— Exercise requirements —
Your answer should show every line of the material below that includes "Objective".

····················

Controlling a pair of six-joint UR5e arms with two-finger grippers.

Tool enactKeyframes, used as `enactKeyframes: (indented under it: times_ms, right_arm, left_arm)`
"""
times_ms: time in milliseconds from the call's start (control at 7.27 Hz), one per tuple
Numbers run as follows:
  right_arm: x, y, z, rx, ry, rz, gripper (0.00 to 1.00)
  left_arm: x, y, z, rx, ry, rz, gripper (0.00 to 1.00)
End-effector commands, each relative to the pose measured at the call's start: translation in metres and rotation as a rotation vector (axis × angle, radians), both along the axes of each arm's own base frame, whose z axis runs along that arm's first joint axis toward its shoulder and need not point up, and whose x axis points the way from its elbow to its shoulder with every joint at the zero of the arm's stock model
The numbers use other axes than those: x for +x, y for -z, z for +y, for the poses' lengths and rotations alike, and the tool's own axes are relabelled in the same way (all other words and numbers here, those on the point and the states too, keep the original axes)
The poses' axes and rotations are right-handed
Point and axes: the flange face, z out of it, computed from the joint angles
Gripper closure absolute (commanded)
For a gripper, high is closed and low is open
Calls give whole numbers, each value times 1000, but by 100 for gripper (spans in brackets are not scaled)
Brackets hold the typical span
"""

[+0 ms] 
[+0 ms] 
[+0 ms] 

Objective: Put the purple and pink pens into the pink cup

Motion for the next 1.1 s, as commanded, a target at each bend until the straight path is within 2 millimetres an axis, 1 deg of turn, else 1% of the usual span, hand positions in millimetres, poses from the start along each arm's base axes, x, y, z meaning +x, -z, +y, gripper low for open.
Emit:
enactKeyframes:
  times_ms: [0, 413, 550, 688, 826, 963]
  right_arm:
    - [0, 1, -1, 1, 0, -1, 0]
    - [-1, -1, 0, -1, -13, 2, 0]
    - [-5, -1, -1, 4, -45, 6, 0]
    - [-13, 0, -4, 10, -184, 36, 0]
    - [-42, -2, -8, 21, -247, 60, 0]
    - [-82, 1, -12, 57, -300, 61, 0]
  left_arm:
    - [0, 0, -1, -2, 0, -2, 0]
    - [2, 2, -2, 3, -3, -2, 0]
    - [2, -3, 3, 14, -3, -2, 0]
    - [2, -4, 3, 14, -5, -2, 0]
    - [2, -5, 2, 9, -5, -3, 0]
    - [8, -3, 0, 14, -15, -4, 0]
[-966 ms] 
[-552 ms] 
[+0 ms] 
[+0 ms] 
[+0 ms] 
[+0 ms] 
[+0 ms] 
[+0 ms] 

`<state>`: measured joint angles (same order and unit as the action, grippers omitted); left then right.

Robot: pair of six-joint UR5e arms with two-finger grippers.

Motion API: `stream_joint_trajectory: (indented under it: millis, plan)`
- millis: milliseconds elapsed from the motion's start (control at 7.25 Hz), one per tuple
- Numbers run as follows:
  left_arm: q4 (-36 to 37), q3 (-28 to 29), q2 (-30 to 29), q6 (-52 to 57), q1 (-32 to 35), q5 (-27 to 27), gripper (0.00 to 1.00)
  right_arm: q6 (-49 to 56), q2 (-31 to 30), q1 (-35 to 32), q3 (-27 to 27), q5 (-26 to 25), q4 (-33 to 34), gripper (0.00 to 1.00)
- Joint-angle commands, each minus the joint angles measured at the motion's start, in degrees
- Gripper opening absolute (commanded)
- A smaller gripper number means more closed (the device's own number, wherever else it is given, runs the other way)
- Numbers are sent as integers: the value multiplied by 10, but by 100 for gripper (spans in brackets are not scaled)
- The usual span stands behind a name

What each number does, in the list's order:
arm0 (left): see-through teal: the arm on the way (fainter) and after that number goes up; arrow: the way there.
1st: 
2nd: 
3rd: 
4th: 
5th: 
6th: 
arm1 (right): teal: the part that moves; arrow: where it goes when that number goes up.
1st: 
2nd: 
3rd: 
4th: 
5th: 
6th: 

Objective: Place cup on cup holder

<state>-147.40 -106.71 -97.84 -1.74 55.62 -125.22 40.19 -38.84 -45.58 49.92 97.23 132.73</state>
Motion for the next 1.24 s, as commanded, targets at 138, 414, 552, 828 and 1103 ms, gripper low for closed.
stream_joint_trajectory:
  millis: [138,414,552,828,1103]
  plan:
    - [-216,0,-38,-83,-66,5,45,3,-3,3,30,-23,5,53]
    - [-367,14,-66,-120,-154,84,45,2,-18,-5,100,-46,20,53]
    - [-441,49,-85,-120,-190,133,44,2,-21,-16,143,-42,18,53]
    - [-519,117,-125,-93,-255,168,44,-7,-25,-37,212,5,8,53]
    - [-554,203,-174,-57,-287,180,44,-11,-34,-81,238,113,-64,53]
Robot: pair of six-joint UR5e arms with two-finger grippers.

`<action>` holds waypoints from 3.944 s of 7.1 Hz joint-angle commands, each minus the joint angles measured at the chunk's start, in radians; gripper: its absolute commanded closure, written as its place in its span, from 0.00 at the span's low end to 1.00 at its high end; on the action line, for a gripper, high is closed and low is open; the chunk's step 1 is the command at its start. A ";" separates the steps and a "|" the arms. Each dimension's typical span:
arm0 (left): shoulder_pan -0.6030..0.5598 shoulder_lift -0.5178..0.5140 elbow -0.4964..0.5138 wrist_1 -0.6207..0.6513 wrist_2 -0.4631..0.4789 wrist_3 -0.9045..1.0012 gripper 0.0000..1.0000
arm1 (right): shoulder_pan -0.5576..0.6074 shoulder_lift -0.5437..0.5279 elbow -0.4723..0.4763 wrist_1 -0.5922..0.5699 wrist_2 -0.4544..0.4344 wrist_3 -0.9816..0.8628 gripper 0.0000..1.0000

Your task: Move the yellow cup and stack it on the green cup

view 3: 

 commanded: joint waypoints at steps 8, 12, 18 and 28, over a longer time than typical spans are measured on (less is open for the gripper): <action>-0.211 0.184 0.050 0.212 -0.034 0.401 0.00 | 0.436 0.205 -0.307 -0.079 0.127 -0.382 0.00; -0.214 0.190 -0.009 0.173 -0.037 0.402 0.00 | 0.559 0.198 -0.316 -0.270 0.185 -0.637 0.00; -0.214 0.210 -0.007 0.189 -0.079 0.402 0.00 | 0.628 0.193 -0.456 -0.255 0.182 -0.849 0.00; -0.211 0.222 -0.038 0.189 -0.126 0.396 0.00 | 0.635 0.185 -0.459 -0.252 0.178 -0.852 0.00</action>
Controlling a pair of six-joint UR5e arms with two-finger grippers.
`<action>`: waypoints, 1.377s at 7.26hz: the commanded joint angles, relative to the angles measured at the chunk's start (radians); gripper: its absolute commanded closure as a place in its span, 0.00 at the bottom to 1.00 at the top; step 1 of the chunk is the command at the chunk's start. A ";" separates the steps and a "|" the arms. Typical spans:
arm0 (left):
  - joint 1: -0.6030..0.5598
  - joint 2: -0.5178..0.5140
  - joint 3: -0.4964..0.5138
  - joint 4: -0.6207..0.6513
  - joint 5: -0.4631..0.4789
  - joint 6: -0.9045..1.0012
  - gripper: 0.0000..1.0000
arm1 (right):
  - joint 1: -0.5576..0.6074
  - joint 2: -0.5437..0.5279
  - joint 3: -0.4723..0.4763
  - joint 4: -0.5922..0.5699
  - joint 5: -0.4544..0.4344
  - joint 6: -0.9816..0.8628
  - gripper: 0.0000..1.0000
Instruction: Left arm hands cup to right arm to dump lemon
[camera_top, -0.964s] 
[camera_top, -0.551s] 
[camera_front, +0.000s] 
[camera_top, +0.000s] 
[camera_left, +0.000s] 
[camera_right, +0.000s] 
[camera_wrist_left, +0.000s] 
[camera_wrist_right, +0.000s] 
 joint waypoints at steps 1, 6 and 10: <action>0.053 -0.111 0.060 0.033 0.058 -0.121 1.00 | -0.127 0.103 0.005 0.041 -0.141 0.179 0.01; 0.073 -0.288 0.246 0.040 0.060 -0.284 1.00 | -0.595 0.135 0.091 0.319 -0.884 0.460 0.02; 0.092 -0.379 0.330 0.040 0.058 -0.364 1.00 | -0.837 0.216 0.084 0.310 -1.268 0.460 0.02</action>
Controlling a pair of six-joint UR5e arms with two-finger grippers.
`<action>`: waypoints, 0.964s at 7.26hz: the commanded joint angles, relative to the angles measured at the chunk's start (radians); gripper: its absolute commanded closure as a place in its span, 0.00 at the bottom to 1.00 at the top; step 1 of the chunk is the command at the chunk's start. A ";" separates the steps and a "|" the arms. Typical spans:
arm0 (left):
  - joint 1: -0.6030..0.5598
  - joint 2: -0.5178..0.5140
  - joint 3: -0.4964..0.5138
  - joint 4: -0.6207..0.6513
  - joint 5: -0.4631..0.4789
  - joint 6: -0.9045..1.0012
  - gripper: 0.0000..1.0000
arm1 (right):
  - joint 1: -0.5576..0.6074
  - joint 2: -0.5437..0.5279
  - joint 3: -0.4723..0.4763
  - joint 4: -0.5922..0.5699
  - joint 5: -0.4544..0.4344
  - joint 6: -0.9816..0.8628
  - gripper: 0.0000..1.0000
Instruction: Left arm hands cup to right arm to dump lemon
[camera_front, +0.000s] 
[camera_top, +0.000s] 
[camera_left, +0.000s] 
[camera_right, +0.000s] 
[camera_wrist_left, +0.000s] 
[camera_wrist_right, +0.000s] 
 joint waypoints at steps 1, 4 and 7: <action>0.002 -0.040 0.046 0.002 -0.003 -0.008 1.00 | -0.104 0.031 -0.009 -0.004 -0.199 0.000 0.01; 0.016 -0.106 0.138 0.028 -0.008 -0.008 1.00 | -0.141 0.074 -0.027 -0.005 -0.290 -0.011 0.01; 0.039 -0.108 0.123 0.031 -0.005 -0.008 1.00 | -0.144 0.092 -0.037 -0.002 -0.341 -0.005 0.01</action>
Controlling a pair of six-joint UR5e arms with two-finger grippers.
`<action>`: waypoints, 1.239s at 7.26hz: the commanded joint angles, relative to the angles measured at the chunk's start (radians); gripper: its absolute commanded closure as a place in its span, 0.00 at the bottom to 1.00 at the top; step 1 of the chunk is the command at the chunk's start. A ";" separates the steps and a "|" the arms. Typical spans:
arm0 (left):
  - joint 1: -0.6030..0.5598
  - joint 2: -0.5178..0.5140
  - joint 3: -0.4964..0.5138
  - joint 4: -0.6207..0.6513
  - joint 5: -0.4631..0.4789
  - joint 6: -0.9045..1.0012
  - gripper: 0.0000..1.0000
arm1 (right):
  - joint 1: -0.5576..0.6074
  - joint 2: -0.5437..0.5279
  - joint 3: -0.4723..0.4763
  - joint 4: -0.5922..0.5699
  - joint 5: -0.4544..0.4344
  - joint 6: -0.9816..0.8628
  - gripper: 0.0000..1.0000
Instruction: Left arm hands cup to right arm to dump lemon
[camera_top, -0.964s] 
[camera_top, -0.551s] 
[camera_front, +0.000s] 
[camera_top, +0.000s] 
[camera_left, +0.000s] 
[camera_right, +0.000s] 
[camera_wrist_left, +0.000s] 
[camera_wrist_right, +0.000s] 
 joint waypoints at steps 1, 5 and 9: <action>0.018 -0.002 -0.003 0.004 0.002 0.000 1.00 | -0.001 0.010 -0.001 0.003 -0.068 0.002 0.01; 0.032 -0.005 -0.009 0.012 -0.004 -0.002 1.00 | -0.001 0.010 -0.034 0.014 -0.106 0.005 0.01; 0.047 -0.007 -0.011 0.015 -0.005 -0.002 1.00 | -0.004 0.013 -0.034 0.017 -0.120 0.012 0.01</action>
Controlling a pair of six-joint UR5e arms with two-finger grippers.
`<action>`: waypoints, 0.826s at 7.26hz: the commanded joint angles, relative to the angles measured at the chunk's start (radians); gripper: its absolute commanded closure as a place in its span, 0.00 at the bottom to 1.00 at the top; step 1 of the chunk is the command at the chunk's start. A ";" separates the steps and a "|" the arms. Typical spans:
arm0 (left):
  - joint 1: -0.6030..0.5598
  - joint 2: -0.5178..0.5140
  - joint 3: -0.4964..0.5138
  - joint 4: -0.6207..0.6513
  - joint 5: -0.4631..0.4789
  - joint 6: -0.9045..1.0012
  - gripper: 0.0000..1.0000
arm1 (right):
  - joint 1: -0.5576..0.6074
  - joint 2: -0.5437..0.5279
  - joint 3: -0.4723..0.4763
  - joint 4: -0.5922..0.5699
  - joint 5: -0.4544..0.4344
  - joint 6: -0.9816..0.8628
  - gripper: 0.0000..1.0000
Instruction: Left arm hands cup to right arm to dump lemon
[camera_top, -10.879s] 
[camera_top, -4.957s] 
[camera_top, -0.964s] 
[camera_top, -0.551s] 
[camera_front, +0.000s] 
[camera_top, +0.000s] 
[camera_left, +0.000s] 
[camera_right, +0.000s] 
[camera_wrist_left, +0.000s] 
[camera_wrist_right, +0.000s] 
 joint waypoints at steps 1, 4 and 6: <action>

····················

— Solution to this task —
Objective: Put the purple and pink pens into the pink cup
Objective: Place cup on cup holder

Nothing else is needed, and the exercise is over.